I sit up, pushing the sheets off of me, and look to the other queen-sized bed. I see Jimmy's dragon suit thrown carelessly on it. I hear the shower start, and I assume I am in Jimmy's room. I stand, but then fall back down to my bed with dizziness. Ouch. I place a hand to my aching head and feel a bandage above my left eye. The last thing I can remember is passing out in Jimmy's dressing room--no, wait. I also remember waking up in a taxi, then falling unconscious again. The bedside clock reads 2:30am. The show started at 7, was I really out that long? It feels like I just went to sleep.

I look around for my bags, but only finding my camera bag.

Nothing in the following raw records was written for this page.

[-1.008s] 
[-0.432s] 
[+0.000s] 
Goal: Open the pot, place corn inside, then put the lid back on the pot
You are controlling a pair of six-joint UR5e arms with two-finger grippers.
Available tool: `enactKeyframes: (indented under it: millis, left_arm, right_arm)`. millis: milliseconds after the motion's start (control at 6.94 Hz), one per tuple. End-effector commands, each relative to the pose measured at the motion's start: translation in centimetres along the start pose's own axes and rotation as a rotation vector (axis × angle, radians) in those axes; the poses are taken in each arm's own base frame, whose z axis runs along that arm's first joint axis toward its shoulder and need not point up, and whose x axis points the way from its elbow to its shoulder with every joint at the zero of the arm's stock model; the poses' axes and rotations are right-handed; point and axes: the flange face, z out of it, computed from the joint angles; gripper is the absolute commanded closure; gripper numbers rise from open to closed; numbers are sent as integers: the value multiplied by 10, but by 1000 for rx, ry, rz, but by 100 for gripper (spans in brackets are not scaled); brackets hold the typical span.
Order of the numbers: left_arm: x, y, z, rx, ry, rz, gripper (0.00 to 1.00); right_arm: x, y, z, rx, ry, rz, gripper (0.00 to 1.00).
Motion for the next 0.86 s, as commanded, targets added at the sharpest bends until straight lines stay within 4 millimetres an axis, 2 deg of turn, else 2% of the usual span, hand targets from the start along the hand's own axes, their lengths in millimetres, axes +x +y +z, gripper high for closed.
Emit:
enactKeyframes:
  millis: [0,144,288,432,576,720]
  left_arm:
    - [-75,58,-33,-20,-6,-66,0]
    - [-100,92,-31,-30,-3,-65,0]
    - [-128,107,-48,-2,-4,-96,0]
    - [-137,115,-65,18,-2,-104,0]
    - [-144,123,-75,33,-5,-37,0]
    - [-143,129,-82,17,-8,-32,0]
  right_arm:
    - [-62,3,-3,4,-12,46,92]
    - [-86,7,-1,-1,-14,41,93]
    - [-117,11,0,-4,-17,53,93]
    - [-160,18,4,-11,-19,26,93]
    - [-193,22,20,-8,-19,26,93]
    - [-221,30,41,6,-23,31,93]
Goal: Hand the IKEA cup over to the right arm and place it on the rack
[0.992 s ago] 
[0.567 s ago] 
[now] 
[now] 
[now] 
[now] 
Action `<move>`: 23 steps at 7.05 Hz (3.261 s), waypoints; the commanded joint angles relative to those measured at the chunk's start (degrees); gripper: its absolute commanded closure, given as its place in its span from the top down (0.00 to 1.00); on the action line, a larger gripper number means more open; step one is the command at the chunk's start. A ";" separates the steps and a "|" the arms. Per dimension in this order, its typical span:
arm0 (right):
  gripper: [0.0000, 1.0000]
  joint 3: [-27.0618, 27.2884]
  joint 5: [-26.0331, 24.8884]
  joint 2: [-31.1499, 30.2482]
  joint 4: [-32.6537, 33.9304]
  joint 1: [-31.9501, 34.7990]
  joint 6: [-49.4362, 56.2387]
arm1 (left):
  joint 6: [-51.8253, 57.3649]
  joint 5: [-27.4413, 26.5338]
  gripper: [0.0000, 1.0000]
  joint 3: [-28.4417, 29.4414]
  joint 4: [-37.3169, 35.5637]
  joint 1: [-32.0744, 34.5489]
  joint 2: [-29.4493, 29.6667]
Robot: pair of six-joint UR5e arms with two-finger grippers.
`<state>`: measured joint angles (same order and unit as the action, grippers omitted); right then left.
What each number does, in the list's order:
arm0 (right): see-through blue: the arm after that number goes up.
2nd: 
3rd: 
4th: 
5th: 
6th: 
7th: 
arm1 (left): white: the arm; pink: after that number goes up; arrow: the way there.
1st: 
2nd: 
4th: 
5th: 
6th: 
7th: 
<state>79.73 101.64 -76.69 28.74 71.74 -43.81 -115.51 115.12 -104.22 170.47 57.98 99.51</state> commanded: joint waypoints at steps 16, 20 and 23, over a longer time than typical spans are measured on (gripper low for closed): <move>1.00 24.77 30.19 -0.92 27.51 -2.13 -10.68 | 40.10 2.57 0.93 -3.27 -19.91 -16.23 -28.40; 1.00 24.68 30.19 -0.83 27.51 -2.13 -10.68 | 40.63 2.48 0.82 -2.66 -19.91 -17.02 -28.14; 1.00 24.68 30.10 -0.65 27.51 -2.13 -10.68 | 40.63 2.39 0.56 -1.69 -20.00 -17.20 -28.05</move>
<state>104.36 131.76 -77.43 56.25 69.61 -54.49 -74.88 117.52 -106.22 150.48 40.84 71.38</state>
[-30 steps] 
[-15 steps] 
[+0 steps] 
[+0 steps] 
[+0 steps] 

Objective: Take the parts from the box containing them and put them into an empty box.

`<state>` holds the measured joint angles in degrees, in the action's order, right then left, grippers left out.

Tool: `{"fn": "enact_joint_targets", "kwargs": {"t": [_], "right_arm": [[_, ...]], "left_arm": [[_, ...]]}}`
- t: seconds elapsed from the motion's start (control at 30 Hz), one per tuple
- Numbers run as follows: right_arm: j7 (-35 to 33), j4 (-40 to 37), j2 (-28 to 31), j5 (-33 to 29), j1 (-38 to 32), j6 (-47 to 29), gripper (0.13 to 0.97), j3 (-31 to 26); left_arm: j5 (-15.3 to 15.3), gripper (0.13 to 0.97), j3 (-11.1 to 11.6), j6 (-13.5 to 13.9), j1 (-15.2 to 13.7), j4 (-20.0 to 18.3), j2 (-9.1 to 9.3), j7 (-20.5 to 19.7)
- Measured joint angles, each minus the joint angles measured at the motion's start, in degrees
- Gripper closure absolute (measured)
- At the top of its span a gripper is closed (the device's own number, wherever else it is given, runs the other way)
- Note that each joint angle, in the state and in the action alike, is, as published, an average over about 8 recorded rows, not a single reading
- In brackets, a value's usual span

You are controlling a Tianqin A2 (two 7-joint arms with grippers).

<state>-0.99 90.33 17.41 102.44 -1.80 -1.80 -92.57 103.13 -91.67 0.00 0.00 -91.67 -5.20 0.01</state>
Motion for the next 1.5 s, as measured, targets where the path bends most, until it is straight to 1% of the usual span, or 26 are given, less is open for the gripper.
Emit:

Shit, I really wanted clean clothes.

I sit back on the bed, crack my knuckles, and stand up, this time a bit more sure-footed. I hear the bathroom door open, and Jimmy, in a t-shirt and underwear, comes out. He gives me a small smile, as though he's feeling me out, seeing if I am approachable. Honestly? I don't know what I feel.

"Hi, how ya feel?" He asked.

"Okay, I guess. Why do I smell like a drunk homeless person?" I ask.

Jimmy's smile widens. "Well, I gave you something to help you sleep back in my dressing room, and sometimes during the show you woke up and drank everything in my bag."

I blushed. "Sorry. How much was in your bag?"

"Its fine, and I had two bottles of Jack Daniels. You certainly went through it fast. You were passed out on the floor when I came back." Jimmy goes to his suitcase and grabs a white shirt and black pants, handing them to me. "Peter took your luggage from Robert's room and put it on the plane, so here, I figured you wanted some clean clothes."

I take them, and stand up, using Jim's shoulder for support. I go into the still-steamy bathroom for a shower. I look at the mirror, which is still foggy, except a few patches here and there. I take a step back and look at the fog to find that Jimmy traced his symbol from the fourth album in the fog. I giggle as I start the water.

Once I am out, I braid my wet hair and put on the flowing white shirt and black bell bottoms that Jimmy gave me. I am not surprised at how well they fit me, considering how skinny Jimmy is.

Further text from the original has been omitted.